(Data entries)
▼
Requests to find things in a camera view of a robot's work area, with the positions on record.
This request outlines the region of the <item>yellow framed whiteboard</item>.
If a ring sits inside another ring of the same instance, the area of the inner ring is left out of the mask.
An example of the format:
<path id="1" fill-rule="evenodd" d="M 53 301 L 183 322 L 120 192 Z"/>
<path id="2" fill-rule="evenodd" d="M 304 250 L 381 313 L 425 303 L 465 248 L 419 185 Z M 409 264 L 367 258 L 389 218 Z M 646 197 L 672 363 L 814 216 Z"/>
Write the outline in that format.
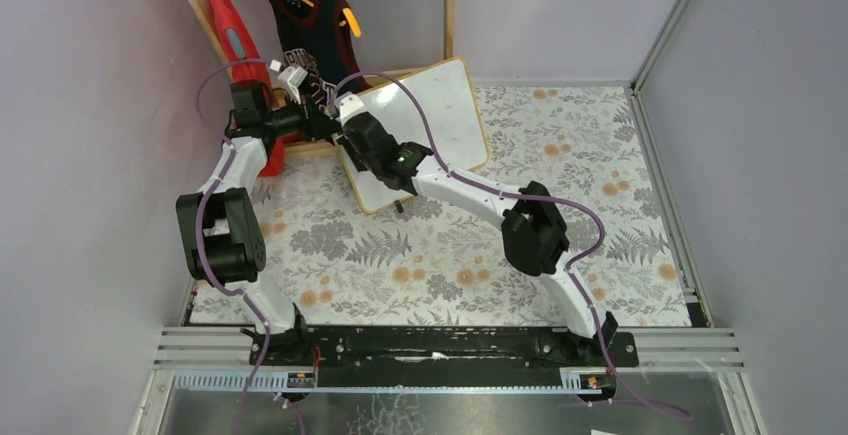
<path id="1" fill-rule="evenodd" d="M 435 146 L 449 166 L 473 171 L 489 161 L 484 125 L 463 59 L 454 57 L 442 61 L 403 76 L 399 81 L 421 105 Z M 429 144 L 418 111 L 397 85 L 386 81 L 361 92 L 359 98 L 398 142 Z M 363 211 L 376 213 L 410 197 L 406 192 L 385 187 L 373 174 L 358 171 L 346 151 L 340 149 L 339 152 Z"/>

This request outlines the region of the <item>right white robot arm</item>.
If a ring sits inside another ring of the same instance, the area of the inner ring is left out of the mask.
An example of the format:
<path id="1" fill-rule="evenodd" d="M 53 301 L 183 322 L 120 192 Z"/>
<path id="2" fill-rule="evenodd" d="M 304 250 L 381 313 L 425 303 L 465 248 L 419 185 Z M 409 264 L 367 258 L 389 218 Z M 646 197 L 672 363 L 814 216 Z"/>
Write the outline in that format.
<path id="1" fill-rule="evenodd" d="M 342 133 L 360 167 L 391 190 L 458 207 L 497 228 L 506 261 L 540 281 L 565 318 L 577 344 L 606 353 L 618 328 L 578 273 L 579 255 L 570 249 L 564 200 L 539 182 L 524 187 L 497 184 L 454 169 L 435 149 L 399 143 L 371 113 L 340 118 Z"/>

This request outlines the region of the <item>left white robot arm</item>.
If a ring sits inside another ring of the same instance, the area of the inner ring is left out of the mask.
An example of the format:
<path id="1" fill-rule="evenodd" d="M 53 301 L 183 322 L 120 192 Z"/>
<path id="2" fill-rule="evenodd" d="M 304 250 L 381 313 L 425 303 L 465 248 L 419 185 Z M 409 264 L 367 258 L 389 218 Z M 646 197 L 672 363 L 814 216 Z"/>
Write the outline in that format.
<path id="1" fill-rule="evenodd" d="M 240 299 L 257 343 L 303 346 L 303 315 L 260 278 L 267 250 L 250 195 L 279 139 L 329 140 L 340 128 L 307 97 L 305 82 L 282 78 L 280 84 L 286 94 L 280 108 L 273 107 L 264 82 L 231 84 L 234 107 L 221 134 L 221 157 L 206 183 L 177 199 L 176 215 L 190 275 Z"/>

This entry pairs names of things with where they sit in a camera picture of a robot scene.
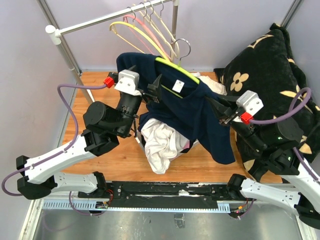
▲
The reply must hold each line of the records verbatim and no pictures.

Response to the exercise |
Requests to find things in a camera view of a robot's work area, with the positions on record.
This request outlines the region of the <item>yellow framed whiteboard</item>.
If a ring sits inside another ring of the same instance, the area of the inner ring is left out of the mask.
An example of the format:
<path id="1" fill-rule="evenodd" d="M 53 301 L 183 322 L 120 192 Z"/>
<path id="2" fill-rule="evenodd" d="M 304 250 L 381 313 L 425 303 L 465 248 L 419 185 Z M 409 264 L 367 258 L 389 218 Z M 646 197 L 672 363 L 814 216 Z"/>
Write the outline in that format.
<path id="1" fill-rule="evenodd" d="M 435 146 L 449 166 L 473 171 L 489 161 L 484 125 L 463 59 L 454 57 L 442 61 L 403 76 L 399 81 L 421 105 Z M 429 144 L 418 111 L 397 85 L 386 81 L 361 92 L 359 98 L 398 142 Z M 363 211 L 376 213 L 410 197 L 406 192 L 385 187 L 373 174 L 358 171 L 346 151 L 340 149 L 339 152 Z"/>

This request outlines the region of the <item>right white robot arm</item>.
If a ring sits inside another ring of the same instance, the area of the inner ring is left out of the mask.
An example of the format:
<path id="1" fill-rule="evenodd" d="M 53 301 L 183 322 L 120 192 Z"/>
<path id="2" fill-rule="evenodd" d="M 304 250 L 381 313 L 425 303 L 465 248 L 419 185 Z M 409 264 L 367 258 L 389 218 Z M 646 197 L 672 363 L 814 216 Z"/>
Write the outline in that format.
<path id="1" fill-rule="evenodd" d="M 342 133 L 360 167 L 391 190 L 458 207 L 497 228 L 506 261 L 540 281 L 565 318 L 577 344 L 606 353 L 618 328 L 578 273 L 579 255 L 570 249 L 564 200 L 539 182 L 524 187 L 497 184 L 454 169 L 435 149 L 399 143 L 371 113 L 340 118 Z"/>

This request outlines the region of the <item>left white robot arm</item>.
If a ring sits inside another ring of the same instance, the area of the inner ring is left out of the mask.
An example of the format:
<path id="1" fill-rule="evenodd" d="M 53 301 L 183 322 L 120 192 Z"/>
<path id="2" fill-rule="evenodd" d="M 304 250 L 381 313 L 425 303 L 465 248 L 419 185 Z M 409 264 L 367 258 L 389 218 Z M 646 197 L 672 363 L 814 216 Z"/>
Write the outline in that format.
<path id="1" fill-rule="evenodd" d="M 240 299 L 257 343 L 303 346 L 303 315 L 260 278 L 267 250 L 250 195 L 279 139 L 329 140 L 340 128 L 307 97 L 305 82 L 282 78 L 280 84 L 286 94 L 280 108 L 273 107 L 264 82 L 231 84 L 234 107 L 221 134 L 221 157 L 206 183 L 177 199 L 176 215 L 190 275 Z"/>

This entry pairs names of things with where they sit in a camera picture of a robot scene.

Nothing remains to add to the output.